In recent weeks, thousands of you have sent encouraging messages, asked thoughtful questions, provided candid feedback, and made generous new gifts to the University. Many of you also shared deeply moving stories of how Harvard changed and shaped your lives. Your outpouring of appreciation and support reinforces the importance of our institution and what it represents. Thank you for your commitment to the University and its ideals." It goes in at length, and as the international recipient of a full-ride scholarship you can bet I was happy join in and double my annual gift. Just as trump was able to raise money from his various trials, so to Harvard draws sympathy from this: and while trumps's supporters are many, Harvard's supporters are rich, so it comes out in a wash and is effectively just melodrama to wind us all up with.

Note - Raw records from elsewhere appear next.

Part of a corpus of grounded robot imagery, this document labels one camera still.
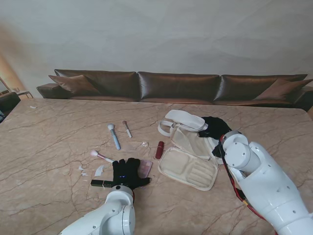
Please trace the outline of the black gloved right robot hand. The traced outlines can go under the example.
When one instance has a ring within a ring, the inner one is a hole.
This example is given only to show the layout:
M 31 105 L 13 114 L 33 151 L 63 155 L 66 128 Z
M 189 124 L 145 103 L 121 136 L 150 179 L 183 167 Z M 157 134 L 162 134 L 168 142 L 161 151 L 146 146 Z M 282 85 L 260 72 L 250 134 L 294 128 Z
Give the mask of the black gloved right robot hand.
M 205 123 L 208 125 L 207 129 L 198 132 L 198 136 L 201 138 L 213 138 L 220 140 L 223 135 L 232 131 L 227 123 L 218 117 L 202 117 Z

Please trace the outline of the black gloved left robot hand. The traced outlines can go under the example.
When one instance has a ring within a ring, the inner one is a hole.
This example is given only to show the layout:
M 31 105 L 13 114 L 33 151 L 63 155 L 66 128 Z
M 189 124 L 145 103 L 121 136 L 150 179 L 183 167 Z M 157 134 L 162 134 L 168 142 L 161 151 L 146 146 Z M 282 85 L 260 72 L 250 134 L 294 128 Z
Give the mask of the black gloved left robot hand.
M 131 190 L 138 187 L 143 187 L 150 183 L 151 178 L 140 178 L 138 169 L 140 167 L 140 160 L 135 158 L 128 158 L 127 161 L 121 159 L 114 161 L 113 166 L 113 182 L 112 186 L 123 185 Z

The Harvard network is wide and varied so while I am sure there are some like your "big Harvard alum" who are cheering attacks on a major source of their own and their country's prestige, but in my circle of conservative alumni friends I have heard exactly the opposite reaction: even those who were still card-carrying Republicans were already apoplectic about the tariff debacle's impact on their net worth so all this petty virtue-signaling against the alma-mater that launched them on their successful careers hasn't done anything to heal the growing rift...
That said, it's not only the Harvard issue that is giving everyone pause, it's the direction of the Administration in general. In fact, for a lot of them, Harvard is the least of the problems the US will be facing the next 20 years due to this Administration. Europe is moving. China is moving. And neither are moving in the direction we thought they were moving prior to Trump coming into office.

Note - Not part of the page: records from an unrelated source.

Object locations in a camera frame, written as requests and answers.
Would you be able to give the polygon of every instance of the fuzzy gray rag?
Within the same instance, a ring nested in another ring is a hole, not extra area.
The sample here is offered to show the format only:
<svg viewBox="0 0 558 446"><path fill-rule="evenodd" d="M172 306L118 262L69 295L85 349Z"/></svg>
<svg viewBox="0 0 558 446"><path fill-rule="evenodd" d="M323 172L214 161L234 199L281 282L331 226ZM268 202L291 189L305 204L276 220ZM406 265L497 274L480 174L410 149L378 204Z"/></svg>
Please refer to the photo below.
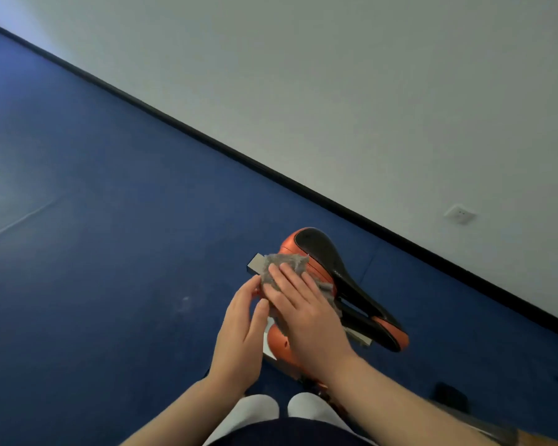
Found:
<svg viewBox="0 0 558 446"><path fill-rule="evenodd" d="M282 253L273 253L270 255L265 255L265 263L263 265L262 273L260 274L260 284L263 285L265 283L269 283L272 285L273 288L279 291L279 287L269 273L269 265L272 263L279 266L282 263L287 263L291 267L291 269L293 269L298 275L301 276L302 272L306 270L306 265L308 264L309 258L310 257L308 256L303 257L297 254L288 255ZM331 307L333 307L333 309L337 312L337 315L341 317L341 310L339 310L335 305L335 298L333 297L333 285L326 282L320 282L317 279L315 279L315 281L322 295L325 297L325 299L327 299ZM273 304L271 304L269 315L273 319L275 319L275 323L277 324L277 327L279 327L279 330L281 330L282 334L286 335L283 319L281 318L278 310L273 306Z"/></svg>

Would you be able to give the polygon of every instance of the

My general feel on conservative Harvard/MIT alums is "Buyer's Remorse". A fair sentiment likely shared by most of the nation at this point. I keep hoping that maybe it gets better? At some point, someone, somewhere has to realize the economy, at minimum, has to be brought back in hand. When that happens, maybe we see more movement on these other issues. If it doesn't happen, we'll see movement on new political leadership over the next few election cycles.
They are literally just fighting for basic academic freedoms.
Even if you were right about Harvard not being a real school (which is a strange thing to claim), your conclusion still doesn't follow.
Separately, is there a name for this debating technique? I would like to call it "baiting the assertion".
You claim A => B where, in fact, A does not imply B. To distract attention from the faulty logic, however, you pick a highly divisive assertion A. That makes people argue about whether A is correct, instead on focusing on the faulty implication.
Here's an example: "Ukraine provoked Russia therefore we should send 0 aid to Ukraine"
(I have seen this argument both in the US and non-US discourses.)
When this argument is presented, people feel compelled to argue whether Ukraine did or did not provoke Russia. However, this hides the fact that _even if Ukraine did provoke Russia_, if might still make sense to provide aid: - due to humanitarian concerns - because you think the Russian response (even if provoked) is not commensurate - because you think the EU should present a united front - etc
However, saying things like "even if you are right <rest of argument>" is a difficult thing to do when A is a very divisive (or glaringly incorrect) statement, which is why this is a common troll argument.
people were unhappy with bidens handling of israel so they voted for trump and where did that get them?
I suppose there is a possibility that on January 21, 2029 this country won't be viciously angry about the past four years, and everyone associated with it. But I wouldn't want to bet on that.
in which circles would one be embarrassed to have attended Harvard?
the notion of foisting your narrow-minded vision of reality on 300 million people is sickening.
that is the totalitarianism our forebears fought 2 world wars and a cold war over.
your thinking is worthy of stalin ot mao.
shame be upon such a sorry excuse for thought
Mao is a good example because it was similarly ignorant students that drove the cultural revolution and ended up killing millions. There's a line from these Harvard students to the two Jews a "Free Palestine" communist executed this week.
You're right that communism is a threat - you're wrong about where the threat lies.